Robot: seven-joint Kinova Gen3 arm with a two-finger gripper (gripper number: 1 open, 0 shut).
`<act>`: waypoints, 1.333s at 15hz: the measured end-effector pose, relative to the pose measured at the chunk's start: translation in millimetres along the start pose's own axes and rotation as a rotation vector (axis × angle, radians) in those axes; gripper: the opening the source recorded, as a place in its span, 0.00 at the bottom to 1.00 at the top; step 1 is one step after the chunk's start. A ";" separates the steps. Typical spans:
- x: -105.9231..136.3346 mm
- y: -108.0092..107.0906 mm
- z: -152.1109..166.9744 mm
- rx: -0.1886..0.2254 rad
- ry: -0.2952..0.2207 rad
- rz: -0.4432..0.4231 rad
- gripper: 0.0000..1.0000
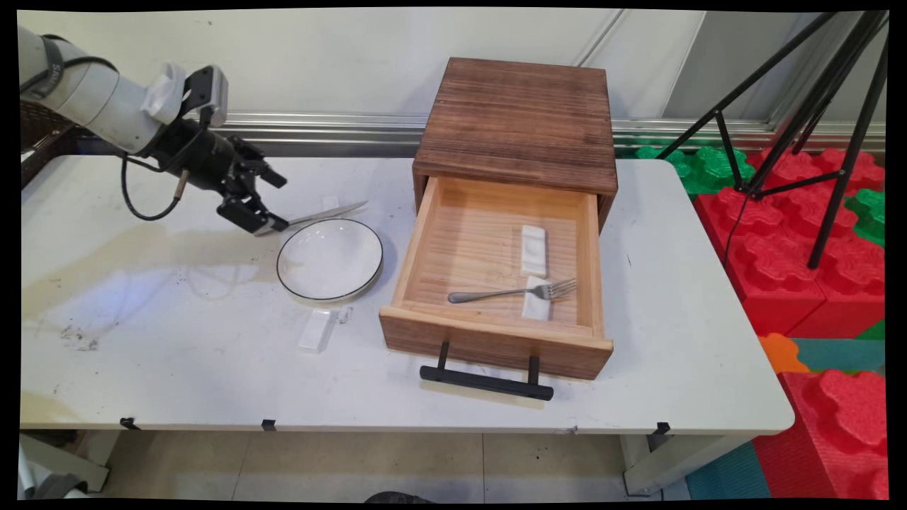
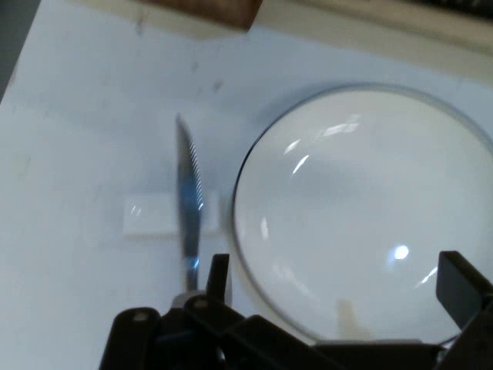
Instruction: Pick up the knife from the left of the white plate
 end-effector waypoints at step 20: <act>-69.3 -61.8 41.1 0.093 -0.117 0.006 1.00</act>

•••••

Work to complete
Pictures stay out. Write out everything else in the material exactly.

Final answer
Robot: seven-joint Kinova Gen3 arm with a two-finger gripper (gripper number: 1 open, 0 shut).
`<act>`: waypoints, 1.333s at 15hz: the measured end-effector pose, relative to the pose measured at the chunk's start: translation in millimetres along the start pose's own axes and rotation as a rotation vector (axis × angle, radians) in those axes; gripper: the opening the source recorded, as a place in its span, 0.00 at the bottom to 1.00 at the top; step 1 is one step after the chunk's start. A ";" separates the steps. Typical spans:
- x: -105.9231..136.3346 mm
- y: -108.0092..107.0906 mm
- z: -152.1109..166.9744 mm
- rx: -0.1886..0.2254 rad
- ry: -0.2952..0.2207 rad
- rz: -0.4432..0.4231 rad
- gripper: 0.0000..1.0000
Instruction: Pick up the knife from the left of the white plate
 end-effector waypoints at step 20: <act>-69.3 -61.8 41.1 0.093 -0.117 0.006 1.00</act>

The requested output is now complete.